◆ Goal of the exercise ◆
Ignoring pictures, transcribe exactly the lines between the one containing "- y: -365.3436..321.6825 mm" and the end of the material, both included.

====== Provided data

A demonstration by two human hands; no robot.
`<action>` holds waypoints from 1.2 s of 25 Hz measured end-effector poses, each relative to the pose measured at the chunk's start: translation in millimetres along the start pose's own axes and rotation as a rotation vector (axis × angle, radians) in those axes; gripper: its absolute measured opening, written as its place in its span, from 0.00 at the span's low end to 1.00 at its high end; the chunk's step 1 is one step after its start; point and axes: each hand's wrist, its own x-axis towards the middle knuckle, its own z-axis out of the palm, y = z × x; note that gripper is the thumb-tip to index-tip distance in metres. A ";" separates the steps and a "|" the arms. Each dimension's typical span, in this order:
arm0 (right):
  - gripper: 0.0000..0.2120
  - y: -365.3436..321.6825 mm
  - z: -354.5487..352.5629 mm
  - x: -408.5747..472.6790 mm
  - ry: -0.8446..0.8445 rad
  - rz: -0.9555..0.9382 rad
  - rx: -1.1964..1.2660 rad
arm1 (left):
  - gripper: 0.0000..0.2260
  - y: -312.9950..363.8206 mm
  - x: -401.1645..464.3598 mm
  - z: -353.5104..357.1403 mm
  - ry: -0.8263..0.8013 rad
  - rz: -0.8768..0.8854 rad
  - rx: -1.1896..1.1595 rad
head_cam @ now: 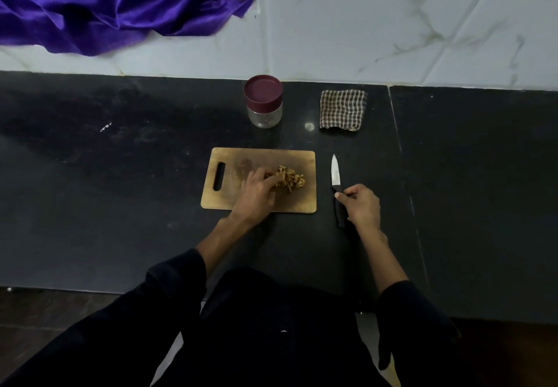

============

◆ Result ◆
  - y: -365.3436..321.6825 mm
  - z: -354.5487..352.5629 mm
  - x: -408.5747..472.6790 mm
  - ry: -0.8446..0.8445 rad
  - rz: -0.9555..0.9382 rad
  - rx: -1.1964..1.2660 rad
arm1 (left):
  - gripper: 0.0000..0.2260
  - y: -312.9950..363.8206 mm
  - x: -401.1645..464.3598 mm
  - z: -353.5104..357.1403 mm
  - ry: -0.8263..0.8013 rad
  - rz: -0.8768..0.8854 rad
  - rx: -1.1896..1.1595 rad
head_cam @ now: 

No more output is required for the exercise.